→ ASSIGNED TASK:
In the records below, locate the line containing "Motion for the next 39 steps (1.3"; output that line and every following line through the last, exactly.

→ Entries taken from a collection:
---+---
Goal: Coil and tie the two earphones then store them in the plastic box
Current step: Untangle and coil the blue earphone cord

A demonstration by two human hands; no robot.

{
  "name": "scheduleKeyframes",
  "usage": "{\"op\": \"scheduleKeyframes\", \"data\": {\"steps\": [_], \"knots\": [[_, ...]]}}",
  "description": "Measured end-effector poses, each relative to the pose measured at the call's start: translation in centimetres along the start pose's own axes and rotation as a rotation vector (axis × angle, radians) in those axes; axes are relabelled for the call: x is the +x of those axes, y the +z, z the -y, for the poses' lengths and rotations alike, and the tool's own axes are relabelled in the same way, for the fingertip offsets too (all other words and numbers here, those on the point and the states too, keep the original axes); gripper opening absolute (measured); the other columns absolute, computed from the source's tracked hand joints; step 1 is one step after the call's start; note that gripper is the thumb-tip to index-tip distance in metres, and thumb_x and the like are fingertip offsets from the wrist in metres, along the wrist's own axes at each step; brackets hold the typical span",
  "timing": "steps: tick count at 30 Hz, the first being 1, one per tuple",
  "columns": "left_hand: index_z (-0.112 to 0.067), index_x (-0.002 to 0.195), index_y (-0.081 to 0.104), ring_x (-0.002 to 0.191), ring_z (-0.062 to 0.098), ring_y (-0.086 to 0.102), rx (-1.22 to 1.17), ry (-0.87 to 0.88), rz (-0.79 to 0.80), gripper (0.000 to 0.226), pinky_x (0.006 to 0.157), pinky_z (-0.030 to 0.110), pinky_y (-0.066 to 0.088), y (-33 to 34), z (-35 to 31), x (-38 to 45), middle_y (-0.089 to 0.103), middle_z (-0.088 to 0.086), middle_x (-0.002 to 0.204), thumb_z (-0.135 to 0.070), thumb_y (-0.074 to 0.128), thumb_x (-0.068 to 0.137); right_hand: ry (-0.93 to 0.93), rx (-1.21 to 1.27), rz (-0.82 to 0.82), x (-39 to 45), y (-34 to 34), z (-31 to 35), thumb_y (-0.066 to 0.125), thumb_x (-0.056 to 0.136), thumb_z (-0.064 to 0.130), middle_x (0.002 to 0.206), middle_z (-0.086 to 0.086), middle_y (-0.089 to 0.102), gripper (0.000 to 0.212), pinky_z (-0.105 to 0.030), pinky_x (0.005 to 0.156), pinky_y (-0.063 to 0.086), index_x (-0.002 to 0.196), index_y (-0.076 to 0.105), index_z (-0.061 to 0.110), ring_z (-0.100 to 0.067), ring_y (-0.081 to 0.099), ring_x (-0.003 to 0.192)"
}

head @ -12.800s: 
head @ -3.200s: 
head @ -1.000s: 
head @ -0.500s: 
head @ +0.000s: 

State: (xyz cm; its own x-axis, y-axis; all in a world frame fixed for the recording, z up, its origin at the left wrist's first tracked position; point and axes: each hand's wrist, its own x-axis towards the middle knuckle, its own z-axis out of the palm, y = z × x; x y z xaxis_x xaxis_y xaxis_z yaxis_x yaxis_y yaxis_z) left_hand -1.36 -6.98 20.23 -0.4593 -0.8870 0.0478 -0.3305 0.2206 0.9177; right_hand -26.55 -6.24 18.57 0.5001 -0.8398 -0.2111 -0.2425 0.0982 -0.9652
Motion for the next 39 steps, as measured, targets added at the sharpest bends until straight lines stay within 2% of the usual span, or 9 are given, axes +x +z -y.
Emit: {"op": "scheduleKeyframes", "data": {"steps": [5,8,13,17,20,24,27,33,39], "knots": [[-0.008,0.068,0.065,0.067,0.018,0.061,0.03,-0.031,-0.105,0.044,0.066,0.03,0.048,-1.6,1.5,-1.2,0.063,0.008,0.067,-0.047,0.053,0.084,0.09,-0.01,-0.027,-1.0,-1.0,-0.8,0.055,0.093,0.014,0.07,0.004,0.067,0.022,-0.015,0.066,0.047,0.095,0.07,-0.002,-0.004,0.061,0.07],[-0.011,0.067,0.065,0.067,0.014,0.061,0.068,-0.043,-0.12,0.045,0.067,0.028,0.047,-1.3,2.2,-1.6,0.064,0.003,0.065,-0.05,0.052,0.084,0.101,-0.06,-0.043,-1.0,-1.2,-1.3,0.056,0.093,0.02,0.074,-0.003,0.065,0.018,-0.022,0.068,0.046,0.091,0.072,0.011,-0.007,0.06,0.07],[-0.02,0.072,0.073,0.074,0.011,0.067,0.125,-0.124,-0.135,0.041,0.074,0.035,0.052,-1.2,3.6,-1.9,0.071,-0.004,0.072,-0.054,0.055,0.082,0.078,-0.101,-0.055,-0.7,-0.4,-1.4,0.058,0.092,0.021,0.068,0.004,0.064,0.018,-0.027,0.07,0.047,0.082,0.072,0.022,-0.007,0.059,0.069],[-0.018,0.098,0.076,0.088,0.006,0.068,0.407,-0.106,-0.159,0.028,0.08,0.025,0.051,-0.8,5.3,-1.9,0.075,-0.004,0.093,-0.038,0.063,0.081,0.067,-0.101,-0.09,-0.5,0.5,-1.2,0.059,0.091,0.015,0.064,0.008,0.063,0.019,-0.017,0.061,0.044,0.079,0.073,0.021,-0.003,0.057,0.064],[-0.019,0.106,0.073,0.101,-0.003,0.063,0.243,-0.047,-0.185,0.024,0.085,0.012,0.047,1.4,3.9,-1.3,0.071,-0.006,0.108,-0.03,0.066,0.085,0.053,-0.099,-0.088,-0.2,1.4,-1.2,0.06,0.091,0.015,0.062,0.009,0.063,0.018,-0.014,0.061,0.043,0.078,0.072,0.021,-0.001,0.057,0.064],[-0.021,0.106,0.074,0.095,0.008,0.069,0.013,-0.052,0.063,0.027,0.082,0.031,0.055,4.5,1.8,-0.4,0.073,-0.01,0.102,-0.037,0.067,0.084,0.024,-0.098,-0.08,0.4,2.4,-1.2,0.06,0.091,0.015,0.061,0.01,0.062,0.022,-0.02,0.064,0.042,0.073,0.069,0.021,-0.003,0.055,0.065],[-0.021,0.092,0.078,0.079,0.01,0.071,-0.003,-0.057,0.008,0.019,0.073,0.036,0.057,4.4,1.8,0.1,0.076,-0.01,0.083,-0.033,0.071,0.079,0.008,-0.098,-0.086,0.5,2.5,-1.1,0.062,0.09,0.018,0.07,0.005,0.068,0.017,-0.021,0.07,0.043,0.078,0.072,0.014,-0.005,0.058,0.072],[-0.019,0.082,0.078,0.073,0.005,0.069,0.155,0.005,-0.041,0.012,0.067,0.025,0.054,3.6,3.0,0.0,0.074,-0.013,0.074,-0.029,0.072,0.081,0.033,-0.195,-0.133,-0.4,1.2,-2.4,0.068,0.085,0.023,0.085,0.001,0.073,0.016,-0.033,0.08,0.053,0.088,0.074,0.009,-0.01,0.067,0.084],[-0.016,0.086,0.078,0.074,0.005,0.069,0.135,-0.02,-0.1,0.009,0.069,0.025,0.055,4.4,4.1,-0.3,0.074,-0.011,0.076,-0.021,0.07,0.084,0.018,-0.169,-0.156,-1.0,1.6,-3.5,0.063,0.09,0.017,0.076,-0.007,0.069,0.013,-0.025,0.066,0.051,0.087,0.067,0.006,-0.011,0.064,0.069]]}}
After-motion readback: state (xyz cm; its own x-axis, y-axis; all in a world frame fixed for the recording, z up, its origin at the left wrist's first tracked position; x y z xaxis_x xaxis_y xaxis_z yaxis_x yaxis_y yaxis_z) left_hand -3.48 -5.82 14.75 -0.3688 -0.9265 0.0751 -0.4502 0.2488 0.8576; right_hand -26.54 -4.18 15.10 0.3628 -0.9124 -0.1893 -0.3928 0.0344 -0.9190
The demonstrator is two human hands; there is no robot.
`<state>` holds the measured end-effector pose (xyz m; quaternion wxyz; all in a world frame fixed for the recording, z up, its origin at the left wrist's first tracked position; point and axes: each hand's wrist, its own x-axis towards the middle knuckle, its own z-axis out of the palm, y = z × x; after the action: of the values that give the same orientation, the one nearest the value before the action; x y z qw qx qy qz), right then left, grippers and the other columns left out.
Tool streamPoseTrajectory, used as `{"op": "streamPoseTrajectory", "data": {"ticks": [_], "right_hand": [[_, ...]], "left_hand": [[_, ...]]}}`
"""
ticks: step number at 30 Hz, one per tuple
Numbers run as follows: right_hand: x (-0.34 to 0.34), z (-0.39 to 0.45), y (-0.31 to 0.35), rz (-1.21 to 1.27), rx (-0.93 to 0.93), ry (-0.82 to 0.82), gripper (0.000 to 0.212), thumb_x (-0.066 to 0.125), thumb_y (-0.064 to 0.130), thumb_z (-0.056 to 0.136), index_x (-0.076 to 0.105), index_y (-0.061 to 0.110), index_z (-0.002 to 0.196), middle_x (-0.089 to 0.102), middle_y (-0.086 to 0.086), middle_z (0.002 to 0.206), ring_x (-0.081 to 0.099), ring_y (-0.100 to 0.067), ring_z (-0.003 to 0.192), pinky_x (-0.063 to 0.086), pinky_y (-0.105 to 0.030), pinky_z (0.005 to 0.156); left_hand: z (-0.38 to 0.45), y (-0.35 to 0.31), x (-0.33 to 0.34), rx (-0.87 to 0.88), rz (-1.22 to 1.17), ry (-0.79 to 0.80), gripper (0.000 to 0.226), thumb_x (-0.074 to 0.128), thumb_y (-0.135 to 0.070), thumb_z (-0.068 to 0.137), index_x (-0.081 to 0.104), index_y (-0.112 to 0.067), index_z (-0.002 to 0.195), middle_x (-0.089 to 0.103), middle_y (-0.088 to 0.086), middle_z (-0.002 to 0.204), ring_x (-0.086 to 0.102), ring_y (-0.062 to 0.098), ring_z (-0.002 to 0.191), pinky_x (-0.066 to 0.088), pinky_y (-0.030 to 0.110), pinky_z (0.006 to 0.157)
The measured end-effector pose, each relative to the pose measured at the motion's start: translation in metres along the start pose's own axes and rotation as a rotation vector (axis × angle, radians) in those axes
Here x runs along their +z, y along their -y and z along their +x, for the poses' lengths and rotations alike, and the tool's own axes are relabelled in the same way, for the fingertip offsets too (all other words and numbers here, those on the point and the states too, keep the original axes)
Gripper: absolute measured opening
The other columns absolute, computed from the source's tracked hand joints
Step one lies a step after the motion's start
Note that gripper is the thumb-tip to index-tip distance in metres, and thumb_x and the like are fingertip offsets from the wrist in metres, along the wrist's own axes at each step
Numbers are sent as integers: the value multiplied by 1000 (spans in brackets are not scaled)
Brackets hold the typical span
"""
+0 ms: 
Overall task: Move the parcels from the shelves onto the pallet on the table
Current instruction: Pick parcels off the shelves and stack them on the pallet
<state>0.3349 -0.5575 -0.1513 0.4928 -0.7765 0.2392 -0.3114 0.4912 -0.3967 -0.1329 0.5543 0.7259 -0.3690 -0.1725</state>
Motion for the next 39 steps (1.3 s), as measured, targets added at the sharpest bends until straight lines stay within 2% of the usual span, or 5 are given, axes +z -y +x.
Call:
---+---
→ REPLY:
Motion for the next 39 steps (1.3 s), as measured, targets added at the sharpest bends until straight lines stay within 2% of the usual span, or 5 are given, axes +z -y +x.
Call:

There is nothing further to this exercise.